■ **Data extract**:

┌──

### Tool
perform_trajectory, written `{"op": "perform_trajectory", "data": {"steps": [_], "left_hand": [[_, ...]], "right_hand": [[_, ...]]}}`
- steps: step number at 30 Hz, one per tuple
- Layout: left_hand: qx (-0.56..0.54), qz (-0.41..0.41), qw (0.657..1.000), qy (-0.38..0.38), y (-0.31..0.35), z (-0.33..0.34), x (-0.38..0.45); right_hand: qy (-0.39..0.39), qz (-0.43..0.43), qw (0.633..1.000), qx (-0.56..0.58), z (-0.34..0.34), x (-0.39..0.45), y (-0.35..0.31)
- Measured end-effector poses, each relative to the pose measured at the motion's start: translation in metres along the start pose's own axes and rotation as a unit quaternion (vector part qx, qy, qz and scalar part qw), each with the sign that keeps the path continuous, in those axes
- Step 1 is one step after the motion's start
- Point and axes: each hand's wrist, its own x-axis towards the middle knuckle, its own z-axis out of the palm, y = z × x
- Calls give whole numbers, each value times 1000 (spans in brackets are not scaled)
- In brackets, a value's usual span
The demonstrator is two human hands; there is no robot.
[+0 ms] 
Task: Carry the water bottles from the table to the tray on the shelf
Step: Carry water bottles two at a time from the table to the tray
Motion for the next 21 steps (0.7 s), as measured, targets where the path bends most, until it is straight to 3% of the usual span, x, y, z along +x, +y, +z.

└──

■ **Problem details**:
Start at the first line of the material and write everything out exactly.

■ **Solution to the problem**:
### Tool
perform_trajectory, written `{"op": "perform_trajectory", "data": {"steps": [_], "left_hand": [[_, ...]], "right_hand": [[_, ...]]}}`
- steps: step number at 30 Hz, one per tuple
- Layout: left_hand: qx (-0.56..0.54), qz (-0.41..0.41), qw (0.657..1.000), qy (-0.38..0.38), y (-0.31..0.35), z (-0.33..0.34), x (-0.38..0.45); right_hand: qy (-0.39..0.39), qz (-0.43..0.43), qw (0.633..1.000), qx (-0.56..0.58), z (-0.34..0.34), x (-0.39..0.45), y (-0.35..0.31)
- Measured end-effector poses, each relative to the pose measured at the motion's start: translation in metres along the start pose's own axes and rotation as a unit quaternion (vector part qx, qy, qz and scalar part qw), each with the sign that keeps the path continuous, in those axes
- Step 1 is one step after the motion's start
- Point and axes: each hand's wrist, its own x-axis towards the middle knuckle, its own z-axis out of the palm, y = z × x
- Calls give whole numbers, each value times 1000 (spans in brackets are not scaled)
- In brackets, a value's usual span
The demonstrator is two human hands; there is no robot.
[+0 ms] 
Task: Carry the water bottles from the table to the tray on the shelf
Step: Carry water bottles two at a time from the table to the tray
Motion for the next 21 steps (0.7 s), as measured, targets where the path bends most, until it is straight to 3% of the usual span, x, y, z along +x, +y, +z.

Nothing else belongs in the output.